____ SUPPLIED MATERIAL

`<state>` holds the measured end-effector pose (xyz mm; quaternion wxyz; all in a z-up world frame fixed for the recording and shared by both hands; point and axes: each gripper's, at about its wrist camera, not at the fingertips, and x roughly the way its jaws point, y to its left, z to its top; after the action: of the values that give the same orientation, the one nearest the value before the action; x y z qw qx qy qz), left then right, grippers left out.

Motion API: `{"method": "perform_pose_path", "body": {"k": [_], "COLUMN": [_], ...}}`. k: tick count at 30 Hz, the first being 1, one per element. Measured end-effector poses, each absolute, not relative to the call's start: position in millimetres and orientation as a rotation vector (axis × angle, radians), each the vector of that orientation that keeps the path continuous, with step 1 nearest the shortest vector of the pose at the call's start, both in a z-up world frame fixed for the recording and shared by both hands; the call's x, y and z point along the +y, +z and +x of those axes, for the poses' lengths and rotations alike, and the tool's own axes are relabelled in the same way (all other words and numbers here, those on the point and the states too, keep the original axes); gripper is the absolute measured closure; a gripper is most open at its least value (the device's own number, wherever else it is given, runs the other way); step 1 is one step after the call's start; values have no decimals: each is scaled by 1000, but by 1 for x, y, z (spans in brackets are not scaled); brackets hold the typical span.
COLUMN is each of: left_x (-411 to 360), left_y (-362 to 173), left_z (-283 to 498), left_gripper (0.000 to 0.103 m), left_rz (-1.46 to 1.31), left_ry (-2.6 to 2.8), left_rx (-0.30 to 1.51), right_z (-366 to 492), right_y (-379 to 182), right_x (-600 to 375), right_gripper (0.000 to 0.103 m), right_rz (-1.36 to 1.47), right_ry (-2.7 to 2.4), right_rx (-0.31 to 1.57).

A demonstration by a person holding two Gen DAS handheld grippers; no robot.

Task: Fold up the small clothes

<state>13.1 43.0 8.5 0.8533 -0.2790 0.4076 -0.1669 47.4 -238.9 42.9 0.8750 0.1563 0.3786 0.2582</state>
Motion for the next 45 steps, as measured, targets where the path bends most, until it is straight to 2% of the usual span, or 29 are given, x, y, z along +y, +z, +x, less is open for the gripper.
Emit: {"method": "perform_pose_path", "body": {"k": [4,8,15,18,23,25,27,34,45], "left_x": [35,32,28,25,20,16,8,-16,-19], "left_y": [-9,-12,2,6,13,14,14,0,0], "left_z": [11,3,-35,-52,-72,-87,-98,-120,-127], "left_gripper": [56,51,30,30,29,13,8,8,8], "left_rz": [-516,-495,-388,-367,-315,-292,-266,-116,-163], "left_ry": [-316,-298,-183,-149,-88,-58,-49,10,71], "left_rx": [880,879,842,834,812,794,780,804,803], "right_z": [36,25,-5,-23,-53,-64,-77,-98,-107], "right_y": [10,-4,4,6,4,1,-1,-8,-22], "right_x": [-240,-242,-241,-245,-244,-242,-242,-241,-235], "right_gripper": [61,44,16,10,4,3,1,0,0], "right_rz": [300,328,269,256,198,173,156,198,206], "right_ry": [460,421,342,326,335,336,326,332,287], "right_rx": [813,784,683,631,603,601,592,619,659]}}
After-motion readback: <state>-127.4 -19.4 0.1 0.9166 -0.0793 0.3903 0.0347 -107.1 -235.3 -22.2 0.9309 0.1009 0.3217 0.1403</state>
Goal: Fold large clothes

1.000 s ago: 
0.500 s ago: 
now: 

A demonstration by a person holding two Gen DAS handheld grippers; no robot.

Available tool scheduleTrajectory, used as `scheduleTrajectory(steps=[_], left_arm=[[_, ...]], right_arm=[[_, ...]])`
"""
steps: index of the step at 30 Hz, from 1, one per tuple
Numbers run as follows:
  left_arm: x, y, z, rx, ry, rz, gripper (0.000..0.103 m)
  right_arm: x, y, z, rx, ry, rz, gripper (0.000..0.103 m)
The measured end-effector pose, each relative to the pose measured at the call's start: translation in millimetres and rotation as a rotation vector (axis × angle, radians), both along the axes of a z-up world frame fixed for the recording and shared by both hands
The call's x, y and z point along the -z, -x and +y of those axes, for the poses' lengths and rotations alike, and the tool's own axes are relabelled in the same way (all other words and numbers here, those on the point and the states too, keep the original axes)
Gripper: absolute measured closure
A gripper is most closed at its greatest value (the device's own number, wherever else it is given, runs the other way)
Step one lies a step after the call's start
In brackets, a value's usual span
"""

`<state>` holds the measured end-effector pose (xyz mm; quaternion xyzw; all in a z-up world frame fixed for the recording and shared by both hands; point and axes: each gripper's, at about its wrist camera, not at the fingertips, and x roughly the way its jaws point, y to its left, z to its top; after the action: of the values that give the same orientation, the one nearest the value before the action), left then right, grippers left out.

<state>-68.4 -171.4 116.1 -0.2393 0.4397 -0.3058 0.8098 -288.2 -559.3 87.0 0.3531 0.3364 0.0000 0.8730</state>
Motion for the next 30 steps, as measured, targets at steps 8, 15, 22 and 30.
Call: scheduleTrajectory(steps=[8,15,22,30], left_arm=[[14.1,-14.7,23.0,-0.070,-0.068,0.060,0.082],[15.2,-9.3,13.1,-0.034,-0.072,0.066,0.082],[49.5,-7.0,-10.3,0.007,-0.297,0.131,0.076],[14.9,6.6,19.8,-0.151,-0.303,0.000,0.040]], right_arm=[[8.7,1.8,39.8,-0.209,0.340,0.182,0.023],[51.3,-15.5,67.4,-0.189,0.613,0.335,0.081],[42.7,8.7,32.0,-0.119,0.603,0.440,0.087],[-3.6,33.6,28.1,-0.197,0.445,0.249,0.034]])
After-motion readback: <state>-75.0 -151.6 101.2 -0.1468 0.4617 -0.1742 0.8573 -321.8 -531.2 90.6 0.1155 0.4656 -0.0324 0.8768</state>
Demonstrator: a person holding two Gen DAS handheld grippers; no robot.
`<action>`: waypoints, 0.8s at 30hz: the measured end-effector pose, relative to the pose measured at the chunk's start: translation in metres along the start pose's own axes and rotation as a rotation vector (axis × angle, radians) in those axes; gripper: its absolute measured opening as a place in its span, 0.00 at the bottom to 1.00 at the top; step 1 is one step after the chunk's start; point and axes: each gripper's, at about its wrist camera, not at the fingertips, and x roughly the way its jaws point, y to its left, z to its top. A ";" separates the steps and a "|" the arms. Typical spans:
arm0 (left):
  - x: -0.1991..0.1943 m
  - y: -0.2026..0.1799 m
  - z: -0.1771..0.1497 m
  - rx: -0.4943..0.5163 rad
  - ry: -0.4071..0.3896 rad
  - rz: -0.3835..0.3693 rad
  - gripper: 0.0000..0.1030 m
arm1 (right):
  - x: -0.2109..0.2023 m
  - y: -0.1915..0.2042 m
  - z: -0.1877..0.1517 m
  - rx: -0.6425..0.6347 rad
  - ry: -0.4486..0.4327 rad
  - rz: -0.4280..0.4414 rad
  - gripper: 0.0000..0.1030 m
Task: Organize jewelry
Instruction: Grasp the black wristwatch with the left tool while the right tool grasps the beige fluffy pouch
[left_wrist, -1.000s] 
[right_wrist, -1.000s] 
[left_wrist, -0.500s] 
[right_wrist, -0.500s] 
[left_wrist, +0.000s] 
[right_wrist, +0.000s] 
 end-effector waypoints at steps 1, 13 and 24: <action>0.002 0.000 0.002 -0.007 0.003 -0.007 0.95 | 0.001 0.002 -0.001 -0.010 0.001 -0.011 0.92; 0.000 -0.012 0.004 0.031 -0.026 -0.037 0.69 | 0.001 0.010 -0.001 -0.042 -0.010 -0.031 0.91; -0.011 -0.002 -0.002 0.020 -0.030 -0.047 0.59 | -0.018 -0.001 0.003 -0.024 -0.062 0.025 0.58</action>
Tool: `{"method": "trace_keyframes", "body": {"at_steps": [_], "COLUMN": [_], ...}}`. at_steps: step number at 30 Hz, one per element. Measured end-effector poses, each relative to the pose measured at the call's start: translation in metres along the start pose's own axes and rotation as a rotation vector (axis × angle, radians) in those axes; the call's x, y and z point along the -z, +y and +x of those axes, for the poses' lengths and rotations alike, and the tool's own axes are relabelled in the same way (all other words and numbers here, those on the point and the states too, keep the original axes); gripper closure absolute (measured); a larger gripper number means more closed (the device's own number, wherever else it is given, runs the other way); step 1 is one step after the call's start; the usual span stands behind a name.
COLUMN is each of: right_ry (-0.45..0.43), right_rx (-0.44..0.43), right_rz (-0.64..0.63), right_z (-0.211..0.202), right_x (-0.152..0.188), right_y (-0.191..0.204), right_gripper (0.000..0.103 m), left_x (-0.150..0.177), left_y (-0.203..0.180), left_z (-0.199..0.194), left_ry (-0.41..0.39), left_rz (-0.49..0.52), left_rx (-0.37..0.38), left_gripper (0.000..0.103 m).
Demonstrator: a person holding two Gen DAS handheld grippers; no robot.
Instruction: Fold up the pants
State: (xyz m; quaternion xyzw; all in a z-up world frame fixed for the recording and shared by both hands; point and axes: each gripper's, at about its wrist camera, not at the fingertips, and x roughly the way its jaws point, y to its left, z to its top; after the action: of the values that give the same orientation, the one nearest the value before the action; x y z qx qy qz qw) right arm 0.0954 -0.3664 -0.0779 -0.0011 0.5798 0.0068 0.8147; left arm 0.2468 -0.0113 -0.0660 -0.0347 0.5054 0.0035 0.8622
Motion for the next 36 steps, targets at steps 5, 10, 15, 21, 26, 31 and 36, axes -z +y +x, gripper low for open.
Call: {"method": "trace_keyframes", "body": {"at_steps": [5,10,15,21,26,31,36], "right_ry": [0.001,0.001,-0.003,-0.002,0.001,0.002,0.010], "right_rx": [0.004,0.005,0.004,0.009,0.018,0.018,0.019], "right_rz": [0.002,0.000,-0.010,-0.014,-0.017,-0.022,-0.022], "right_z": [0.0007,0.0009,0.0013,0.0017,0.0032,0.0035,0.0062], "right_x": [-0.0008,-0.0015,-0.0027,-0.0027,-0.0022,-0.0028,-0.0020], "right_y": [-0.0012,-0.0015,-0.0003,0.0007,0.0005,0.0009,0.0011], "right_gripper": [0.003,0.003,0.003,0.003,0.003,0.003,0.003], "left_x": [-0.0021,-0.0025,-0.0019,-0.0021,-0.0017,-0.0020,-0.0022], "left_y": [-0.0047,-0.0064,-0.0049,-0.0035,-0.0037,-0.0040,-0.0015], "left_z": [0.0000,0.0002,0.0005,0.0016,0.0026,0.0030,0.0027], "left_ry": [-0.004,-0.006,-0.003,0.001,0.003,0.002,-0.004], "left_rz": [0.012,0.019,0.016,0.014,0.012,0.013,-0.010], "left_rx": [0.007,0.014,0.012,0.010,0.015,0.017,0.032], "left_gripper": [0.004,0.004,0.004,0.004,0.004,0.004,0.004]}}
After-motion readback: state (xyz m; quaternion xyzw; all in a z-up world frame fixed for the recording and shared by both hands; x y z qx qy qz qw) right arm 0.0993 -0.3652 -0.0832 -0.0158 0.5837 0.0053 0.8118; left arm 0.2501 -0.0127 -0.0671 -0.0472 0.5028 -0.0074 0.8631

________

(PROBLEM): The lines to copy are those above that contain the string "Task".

(ANSWER FOR THIS EXERCISE):
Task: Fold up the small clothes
Task: Organize jewelry

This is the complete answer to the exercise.